First, build multi-center urban development structure. The advantage of a multi-center landscape lies in the fact that sub-centers can take on some of a city’s functions and be functionally complementary with one another or with central business districts (CBDs), which helps reduce the pressure on downtown areas and deliver an efficient and livable urban form. Hence, it’s advised to predict different development scenarios of urban multi-center groups and take into account all sorts of strategic planning combinations.

Second, set aside strategic space in planning. On one hand, it would optimize reserved strategic space for urban functions and provide some resilience for an intensive, efficient, and structurally-improved city to deal with any uncertainties of urban development; on the other, it would help meet any possible needs in the future with facilities for emergency response. Hence, it’s advised to have a reasonable planning of the area and distribution of strategic space on a quantitative level to improve the overall allocation of land resources of a city.

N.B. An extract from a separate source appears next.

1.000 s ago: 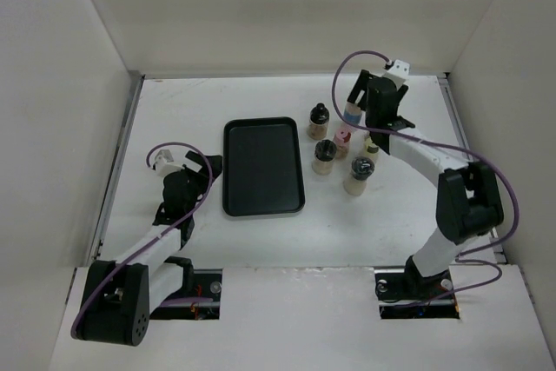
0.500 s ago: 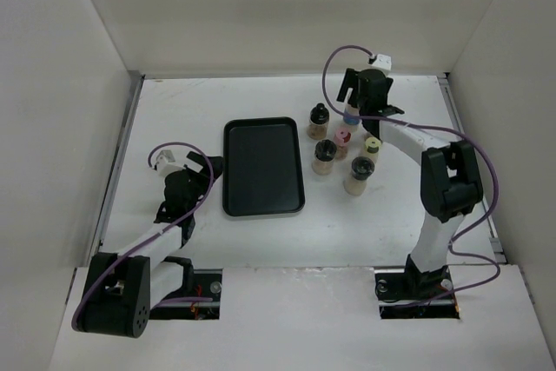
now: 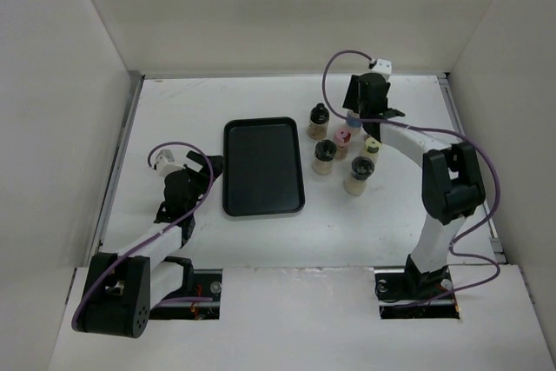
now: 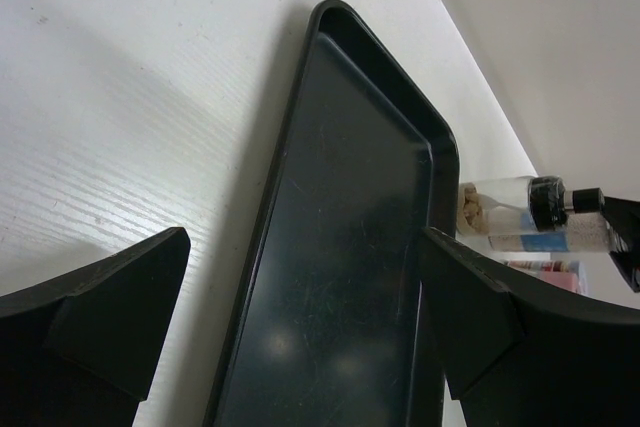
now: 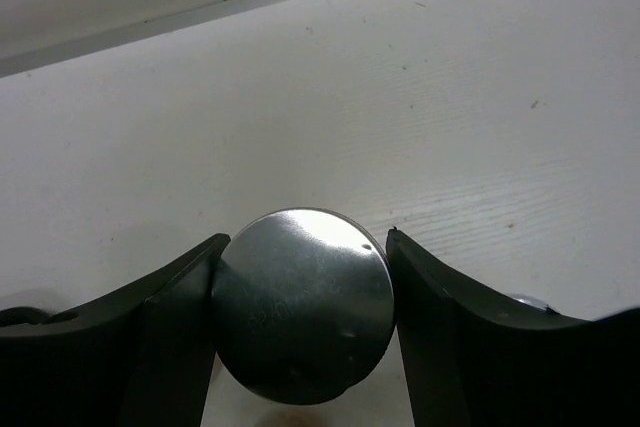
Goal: Organize the condiment bottles
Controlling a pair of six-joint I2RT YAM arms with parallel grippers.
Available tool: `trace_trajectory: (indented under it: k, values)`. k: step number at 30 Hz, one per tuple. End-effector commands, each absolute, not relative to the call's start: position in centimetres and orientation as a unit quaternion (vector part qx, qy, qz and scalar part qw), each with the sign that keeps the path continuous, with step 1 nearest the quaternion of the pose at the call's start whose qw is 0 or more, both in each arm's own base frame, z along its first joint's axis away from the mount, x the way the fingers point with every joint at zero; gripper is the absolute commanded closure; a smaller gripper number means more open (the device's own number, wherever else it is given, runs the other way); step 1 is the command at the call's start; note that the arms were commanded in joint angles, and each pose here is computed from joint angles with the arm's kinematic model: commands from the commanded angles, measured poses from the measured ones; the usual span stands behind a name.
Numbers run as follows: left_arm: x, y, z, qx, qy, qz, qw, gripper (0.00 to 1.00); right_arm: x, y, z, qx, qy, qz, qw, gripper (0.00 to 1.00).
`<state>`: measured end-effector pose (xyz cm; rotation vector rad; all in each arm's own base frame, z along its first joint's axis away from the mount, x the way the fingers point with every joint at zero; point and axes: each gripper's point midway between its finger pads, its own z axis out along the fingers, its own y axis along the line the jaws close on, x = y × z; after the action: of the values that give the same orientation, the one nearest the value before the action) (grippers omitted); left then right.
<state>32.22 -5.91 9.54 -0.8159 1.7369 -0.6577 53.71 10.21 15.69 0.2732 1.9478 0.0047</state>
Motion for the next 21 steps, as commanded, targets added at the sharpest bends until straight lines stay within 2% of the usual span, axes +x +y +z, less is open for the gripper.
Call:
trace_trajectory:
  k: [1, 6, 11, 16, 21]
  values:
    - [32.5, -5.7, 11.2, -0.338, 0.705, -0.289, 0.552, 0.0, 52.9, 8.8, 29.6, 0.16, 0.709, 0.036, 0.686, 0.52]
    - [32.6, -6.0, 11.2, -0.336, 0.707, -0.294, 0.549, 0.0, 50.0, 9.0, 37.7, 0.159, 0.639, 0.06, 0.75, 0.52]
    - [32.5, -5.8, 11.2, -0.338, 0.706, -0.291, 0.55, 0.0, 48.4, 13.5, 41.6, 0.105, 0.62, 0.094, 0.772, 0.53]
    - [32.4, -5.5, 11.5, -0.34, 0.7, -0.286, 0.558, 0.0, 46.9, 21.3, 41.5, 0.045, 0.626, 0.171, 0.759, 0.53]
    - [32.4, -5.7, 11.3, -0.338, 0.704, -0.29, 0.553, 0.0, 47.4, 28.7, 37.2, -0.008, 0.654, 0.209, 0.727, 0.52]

Third, predict and diagnose the mobility of urban systems. Mobility not only helps spread epidemics, but contributes to epidemic prevention and control. On one hand, stemming migration is key to combating epidemics; on the other, transport system plays a significant role in disaster prevention and mitigation, as the timely delivery of anti-epidemic and medical supplies, cross-regional deployment of medical staff, and supply of daily necessities wouldn’t be possible without mobility. Hence, it’s advised to conduct a systemic quantitative analysis of urban population evacuation routes, proposals for allocating resources, the basic logistic system, and urban-rural supply chains.

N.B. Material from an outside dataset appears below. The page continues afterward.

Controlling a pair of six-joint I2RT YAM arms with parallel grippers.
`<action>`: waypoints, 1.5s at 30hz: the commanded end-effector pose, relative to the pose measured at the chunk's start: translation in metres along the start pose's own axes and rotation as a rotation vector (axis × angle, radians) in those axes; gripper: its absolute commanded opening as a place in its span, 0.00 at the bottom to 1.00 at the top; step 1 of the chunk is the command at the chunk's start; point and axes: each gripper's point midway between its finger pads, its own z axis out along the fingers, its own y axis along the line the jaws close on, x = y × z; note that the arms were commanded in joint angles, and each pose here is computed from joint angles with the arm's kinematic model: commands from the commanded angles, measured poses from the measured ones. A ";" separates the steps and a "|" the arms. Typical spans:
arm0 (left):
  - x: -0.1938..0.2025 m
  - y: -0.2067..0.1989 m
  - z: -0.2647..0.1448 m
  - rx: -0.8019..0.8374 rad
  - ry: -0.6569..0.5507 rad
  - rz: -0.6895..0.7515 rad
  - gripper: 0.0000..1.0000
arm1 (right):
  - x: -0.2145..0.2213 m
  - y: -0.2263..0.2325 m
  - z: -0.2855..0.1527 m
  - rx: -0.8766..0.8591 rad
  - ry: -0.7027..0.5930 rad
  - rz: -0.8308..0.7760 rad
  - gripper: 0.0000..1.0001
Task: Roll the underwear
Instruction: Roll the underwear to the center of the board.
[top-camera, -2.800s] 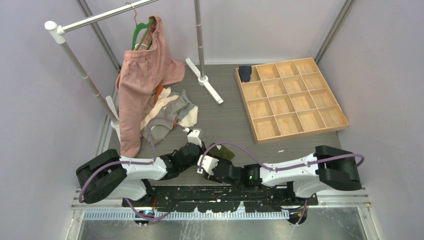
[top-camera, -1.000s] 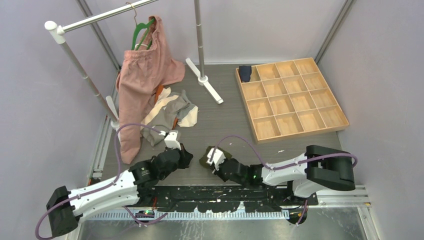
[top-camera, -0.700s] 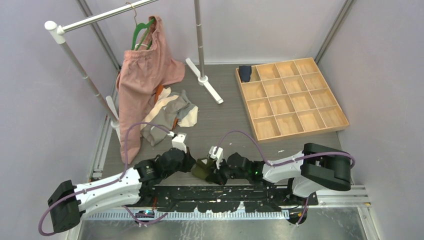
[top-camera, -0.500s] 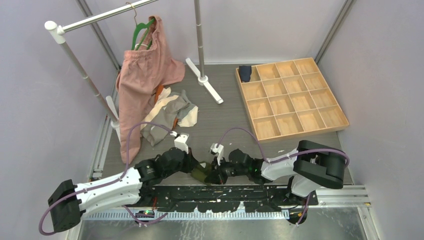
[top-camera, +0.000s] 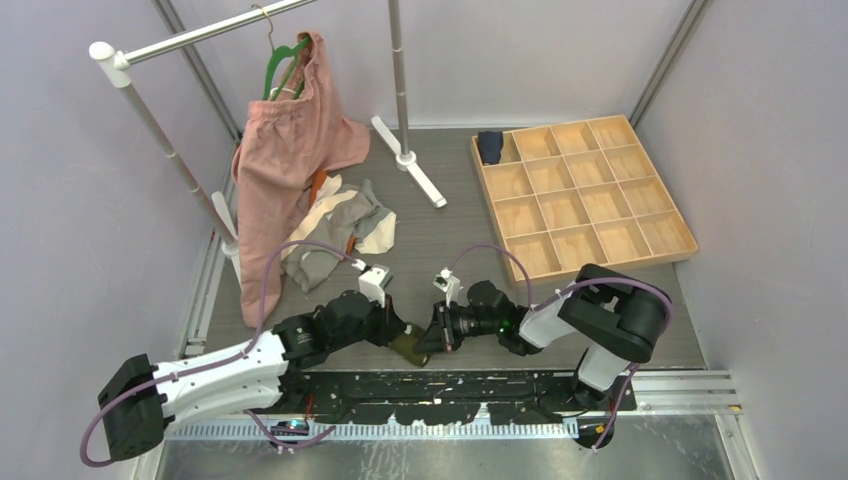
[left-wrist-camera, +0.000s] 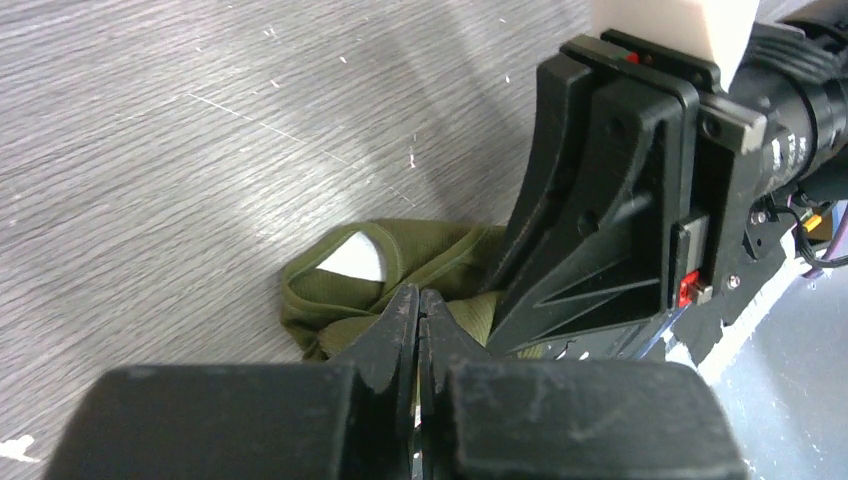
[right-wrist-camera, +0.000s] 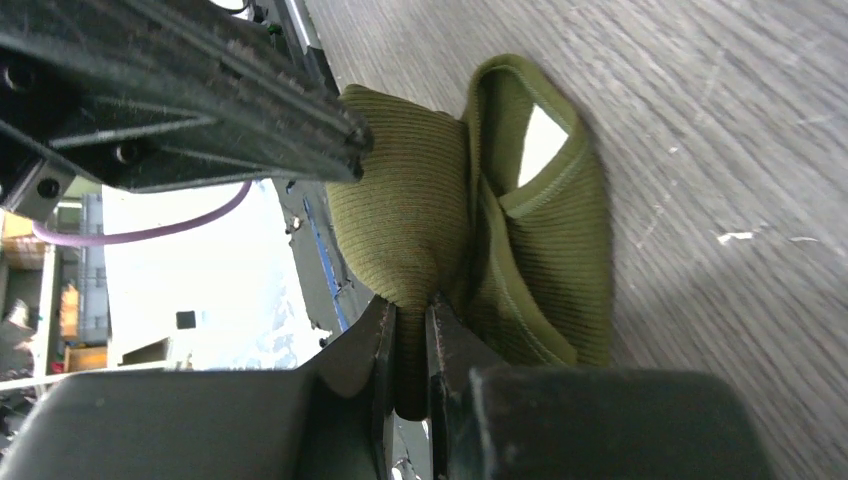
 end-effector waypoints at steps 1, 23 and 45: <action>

 Livable life Photo: Leah Kelley

Fourth, have a scientific assessment on the impact of spatial elements. Reasonable planning of urban spatial elements not only helps maintain coordination and operation of urban space and its basic functions, but at the same time would help prevent crisis from occurring and spreading and reduce unnecessary losses should any public contingencies occur. Hence, it’s advised to have a scientific interpretation of the health of urban space, with which to have a comprehensive, real-time, and dynamic acquisition of data and information pertinent to urban spatial elements, carry out urban management and governance monitoring, analyze positive and negative effects of spatial elements on healthy cities, assess the coverage of public services and the equitable level of access to public services, conduct timely risk early warning of such issues as scarcity of resources, and make cities more capable of resisting threats.

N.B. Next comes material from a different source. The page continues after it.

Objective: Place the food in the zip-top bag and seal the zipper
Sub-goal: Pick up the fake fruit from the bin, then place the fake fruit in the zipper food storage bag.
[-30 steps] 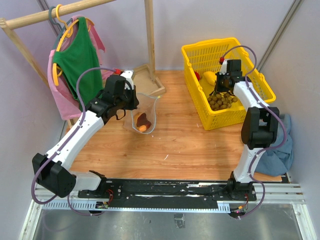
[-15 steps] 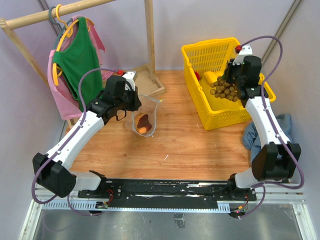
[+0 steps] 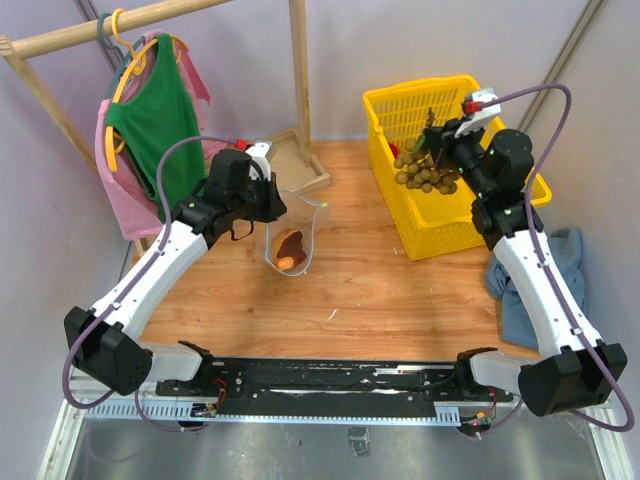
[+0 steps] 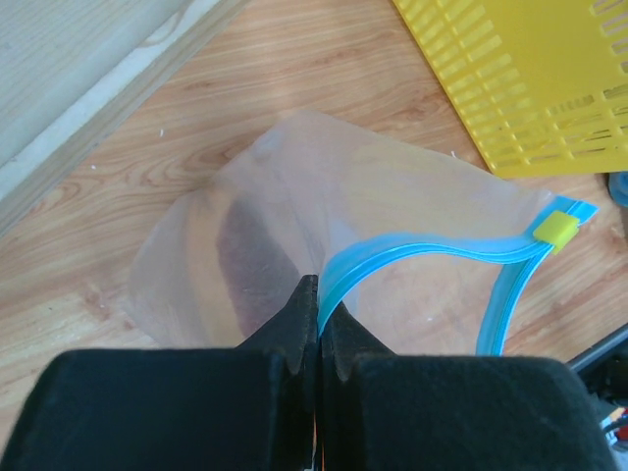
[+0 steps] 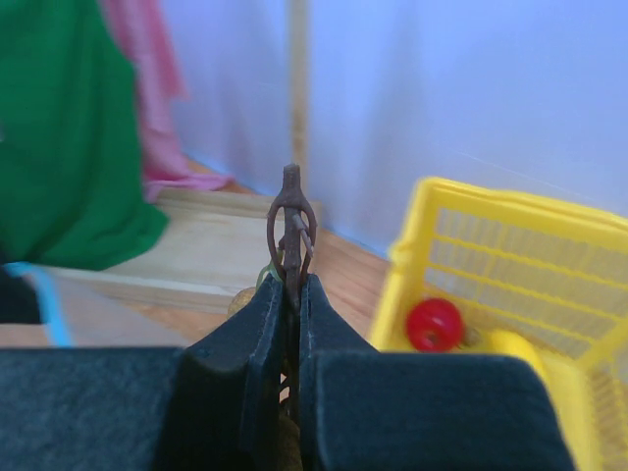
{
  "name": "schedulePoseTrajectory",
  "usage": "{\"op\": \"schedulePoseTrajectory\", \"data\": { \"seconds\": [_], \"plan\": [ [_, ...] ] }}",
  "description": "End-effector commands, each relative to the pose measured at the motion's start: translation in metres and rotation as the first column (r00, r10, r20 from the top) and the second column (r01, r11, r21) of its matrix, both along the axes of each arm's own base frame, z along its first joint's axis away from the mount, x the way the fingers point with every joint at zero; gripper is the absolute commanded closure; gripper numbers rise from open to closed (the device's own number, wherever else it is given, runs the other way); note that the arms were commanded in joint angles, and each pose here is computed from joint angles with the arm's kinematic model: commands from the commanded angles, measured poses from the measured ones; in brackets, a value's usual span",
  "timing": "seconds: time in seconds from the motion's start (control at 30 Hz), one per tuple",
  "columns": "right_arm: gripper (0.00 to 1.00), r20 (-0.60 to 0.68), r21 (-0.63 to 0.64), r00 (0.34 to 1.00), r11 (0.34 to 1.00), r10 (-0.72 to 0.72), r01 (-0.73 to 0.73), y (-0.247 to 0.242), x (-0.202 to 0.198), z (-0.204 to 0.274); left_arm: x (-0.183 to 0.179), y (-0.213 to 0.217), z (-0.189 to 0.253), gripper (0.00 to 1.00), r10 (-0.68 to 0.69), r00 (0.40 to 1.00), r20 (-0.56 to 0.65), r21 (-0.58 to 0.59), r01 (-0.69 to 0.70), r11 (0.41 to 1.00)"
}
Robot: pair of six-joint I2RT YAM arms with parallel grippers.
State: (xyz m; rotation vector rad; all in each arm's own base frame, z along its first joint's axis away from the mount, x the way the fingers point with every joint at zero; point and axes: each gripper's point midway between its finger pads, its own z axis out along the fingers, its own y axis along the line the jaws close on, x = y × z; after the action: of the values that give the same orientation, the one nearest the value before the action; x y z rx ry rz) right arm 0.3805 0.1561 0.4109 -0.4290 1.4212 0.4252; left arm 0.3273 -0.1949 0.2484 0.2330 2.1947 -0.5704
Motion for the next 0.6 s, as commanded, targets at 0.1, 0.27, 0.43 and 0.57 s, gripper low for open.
{"op": "schedulePoseTrajectory", "data": {
  "seconds": [0.1, 0.27, 0.43, 0.57],
  "plan": [
    [0.99, 0.243, -0.002, 0.858, 0.885, 0.453, -0.466, 0.096, -0.085, 0.044, -0.016, -0.028, 0.021, 1.00, -0.069, 0.998, 0.013, -0.061, 0.070, 0.996],
    [0.99, 0.313, -0.058, 0.694, 0.742, 0.649, -0.668, 0.135, -0.136, 0.045, -0.023, -0.038, 0.018, 1.00, -0.090, 0.996, 0.003, -0.070, 0.090, 0.993],
    [0.99, 0.370, -0.107, 0.515, 0.587, 0.773, -0.803, 0.156, -0.181, 0.040, -0.028, -0.047, 0.019, 1.00, -0.123, 0.992, 0.001, -0.088, 0.122, 0.989],
    [0.99, 0.403, -0.140, 0.392, 0.479, 0.827, -0.866, 0.169, -0.203, 0.033, -0.033, -0.055, 0.017, 1.00, -0.159, 0.987, -0.001, -0.105, 0.158, 0.982]
  ]
}}
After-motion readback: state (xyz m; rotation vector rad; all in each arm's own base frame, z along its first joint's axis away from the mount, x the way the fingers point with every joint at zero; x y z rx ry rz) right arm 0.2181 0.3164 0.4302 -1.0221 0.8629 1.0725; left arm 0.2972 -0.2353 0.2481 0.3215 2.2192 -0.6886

Fifth, put in place an emergency response system. Prevention and control of infectious diseases has been rarely touched upon in existing urban disaster prevention and mitigation plans or medical and health care programmes. Hence, it’s advised to categorize cities based on population size and levels of epidemic prevention and control, appeal for the move to incorporate epidemic prevention and control into a holistic urban disaster prevention and mitigation plan, and establish an emergency response system for urban public health emergencies.

Epidemic is like a mirror. While testing the adaptability and resilience of China’s cities, it also signals the need for urban planning transition. We look forward to a significant role of planning in contributing to building a healthy China.


This article was funded by the Beijing Advanced Innovation Center for Future Urban Design of Beijing University of Civil Engineering and Architecture (for the research on key technologies for urban space development decision-making-based system: with six downtown districts of Beijing as examples UDC2018030611).